Wolfe nodded. "I'll get to that. By that day he knew tfiat I was on the case and was concentrating on Baird Archer and the manuscript, and the possibility that I might find Rachel Abrams certainly did not escape him. He had to deal with her first, and he did-a scant two minutes before Mr. Goodwin reached her. And there he was. The preliminaries were completed. He was ready for what had always been his real objective: the murder of Corrigan. To abandon it was unthinkable, but now it was not so simple. Needing to learn how much I knew, he phoned Corrigan to suggest that all of you should come here and invite my questions, and you came. It may be that my asking to see Dykes's letter of resignation first gave him the idea of putting it all onto Corrigan; that's of no moment; in any case, he contrived to put that notation in Corrigan's hand on the letter before it reached me, as the first step."

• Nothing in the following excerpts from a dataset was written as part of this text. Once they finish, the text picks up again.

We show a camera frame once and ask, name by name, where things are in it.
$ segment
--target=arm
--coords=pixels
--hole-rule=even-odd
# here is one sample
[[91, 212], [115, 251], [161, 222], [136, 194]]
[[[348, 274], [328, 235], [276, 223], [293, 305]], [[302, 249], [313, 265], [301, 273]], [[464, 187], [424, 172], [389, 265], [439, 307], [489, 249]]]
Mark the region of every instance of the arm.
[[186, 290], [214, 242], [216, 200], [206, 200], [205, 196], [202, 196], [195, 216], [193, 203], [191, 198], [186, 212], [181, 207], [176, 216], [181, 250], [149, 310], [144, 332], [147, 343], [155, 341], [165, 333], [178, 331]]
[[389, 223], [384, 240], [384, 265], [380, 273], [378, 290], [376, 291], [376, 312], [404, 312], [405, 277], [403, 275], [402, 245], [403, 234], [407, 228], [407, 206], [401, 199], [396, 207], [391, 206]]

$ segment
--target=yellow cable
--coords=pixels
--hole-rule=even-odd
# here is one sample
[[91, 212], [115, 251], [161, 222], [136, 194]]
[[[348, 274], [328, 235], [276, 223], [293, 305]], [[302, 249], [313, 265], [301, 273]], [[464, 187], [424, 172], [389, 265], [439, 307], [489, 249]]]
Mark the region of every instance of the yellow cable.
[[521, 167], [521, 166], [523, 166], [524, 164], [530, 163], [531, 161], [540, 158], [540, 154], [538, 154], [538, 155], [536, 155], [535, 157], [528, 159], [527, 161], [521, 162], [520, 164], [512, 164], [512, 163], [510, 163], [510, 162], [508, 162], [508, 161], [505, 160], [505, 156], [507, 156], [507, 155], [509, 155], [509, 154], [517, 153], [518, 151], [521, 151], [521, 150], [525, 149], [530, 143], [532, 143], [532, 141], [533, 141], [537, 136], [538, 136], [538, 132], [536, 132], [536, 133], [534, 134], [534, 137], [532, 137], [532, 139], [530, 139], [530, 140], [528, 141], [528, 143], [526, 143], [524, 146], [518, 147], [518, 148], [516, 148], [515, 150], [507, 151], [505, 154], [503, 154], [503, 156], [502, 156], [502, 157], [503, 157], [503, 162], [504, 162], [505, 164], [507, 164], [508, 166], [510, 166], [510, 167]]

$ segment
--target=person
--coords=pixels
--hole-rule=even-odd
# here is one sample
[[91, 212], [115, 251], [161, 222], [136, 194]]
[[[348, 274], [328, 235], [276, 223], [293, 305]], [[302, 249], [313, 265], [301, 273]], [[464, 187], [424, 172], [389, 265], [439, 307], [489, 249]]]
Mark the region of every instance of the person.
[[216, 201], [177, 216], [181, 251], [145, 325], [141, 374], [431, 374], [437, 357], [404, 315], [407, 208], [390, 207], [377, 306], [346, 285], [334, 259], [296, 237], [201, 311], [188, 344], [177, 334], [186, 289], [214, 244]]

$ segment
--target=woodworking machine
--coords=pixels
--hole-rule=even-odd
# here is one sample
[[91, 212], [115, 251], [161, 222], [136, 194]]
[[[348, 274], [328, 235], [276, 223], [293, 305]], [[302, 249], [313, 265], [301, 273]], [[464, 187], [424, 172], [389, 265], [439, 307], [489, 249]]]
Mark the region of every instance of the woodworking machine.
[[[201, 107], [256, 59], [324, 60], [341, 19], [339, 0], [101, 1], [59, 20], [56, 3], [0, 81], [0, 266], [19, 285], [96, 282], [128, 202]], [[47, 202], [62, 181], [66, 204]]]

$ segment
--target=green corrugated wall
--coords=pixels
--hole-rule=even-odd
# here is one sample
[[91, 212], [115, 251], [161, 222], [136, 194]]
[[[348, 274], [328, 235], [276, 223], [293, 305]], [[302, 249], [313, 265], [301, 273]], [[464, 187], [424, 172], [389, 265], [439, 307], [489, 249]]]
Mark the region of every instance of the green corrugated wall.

Wolfe paused to glance at Wellman, but our client was merely gazing at O'Malley, with no apparent intention of taking part. He went on. "When the police confronted you with the notation, of course O'Malley had to join you in your claim of ignorance and your charge that I must have made the notation myself. Then came the letter from Mrs. Potter, and naturally that suited him admirably. He knew it was a decoy, either mine or Mr. Cramer's, for he was confident that all copies of the manuscript had been destroyed. I have had no report of your conference that day, but I would give odds that he maneuvered with all his dexterity to arrange that Corrigan should be the one to go to California. The result met his highest expectations. On Corrigan's return you came together to see me again and, as it seemed to O'Malley, I played directly into his hand by refusing to say anything except that I was about ready to act That made the threat, to-whoever was its
object, ominous and imminent; that made it most plausible that Corrigan, granting he was the object, would prefer self-destruction and would choose that moment for it; and O'Malley moved swiftly and ruthlessly. It was only ten hours after he left here with you that he dialed my number to let me hear the shot that killed Corrigan."
"You foresaw that?" Kustin demanded.